Problem to solve
Go through the data below and return each line where the string "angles" appears.

Source material below:

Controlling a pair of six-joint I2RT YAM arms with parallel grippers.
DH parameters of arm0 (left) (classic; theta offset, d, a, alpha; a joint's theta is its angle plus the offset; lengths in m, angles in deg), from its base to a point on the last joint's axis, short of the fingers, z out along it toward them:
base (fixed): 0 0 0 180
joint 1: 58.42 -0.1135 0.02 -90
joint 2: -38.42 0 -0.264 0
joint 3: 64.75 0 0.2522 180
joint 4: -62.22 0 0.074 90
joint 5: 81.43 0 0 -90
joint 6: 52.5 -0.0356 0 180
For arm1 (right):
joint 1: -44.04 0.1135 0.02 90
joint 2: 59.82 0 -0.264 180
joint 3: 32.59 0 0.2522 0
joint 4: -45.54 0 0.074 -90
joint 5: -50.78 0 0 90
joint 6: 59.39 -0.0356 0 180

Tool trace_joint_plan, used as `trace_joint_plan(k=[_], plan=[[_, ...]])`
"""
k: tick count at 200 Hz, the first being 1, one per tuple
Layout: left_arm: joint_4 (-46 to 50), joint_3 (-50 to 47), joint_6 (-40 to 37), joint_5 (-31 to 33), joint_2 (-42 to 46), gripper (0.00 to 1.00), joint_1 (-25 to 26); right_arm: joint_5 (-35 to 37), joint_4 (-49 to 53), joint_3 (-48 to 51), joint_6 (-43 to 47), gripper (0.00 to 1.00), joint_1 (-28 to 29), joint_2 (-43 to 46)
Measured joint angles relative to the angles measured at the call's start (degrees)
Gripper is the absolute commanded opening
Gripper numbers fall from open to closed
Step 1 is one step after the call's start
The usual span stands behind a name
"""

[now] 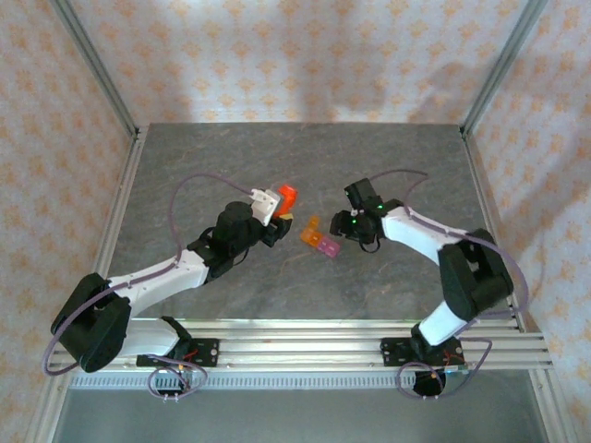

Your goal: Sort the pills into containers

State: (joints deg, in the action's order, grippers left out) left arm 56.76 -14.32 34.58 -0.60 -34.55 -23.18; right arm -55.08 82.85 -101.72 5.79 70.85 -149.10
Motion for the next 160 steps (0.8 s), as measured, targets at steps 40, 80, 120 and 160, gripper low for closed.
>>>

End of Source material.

Your response
DH parameters of arm0 (left) (classic; theta offset, d, a, alpha; a joint's theta is its angle plus the offset; lengths in m, angles in deg), from its base to a point on the last joint's axis, short of the fingers, z out along it toward them:
Measured joint angles relative to the angles measured at the call's start (degrees)

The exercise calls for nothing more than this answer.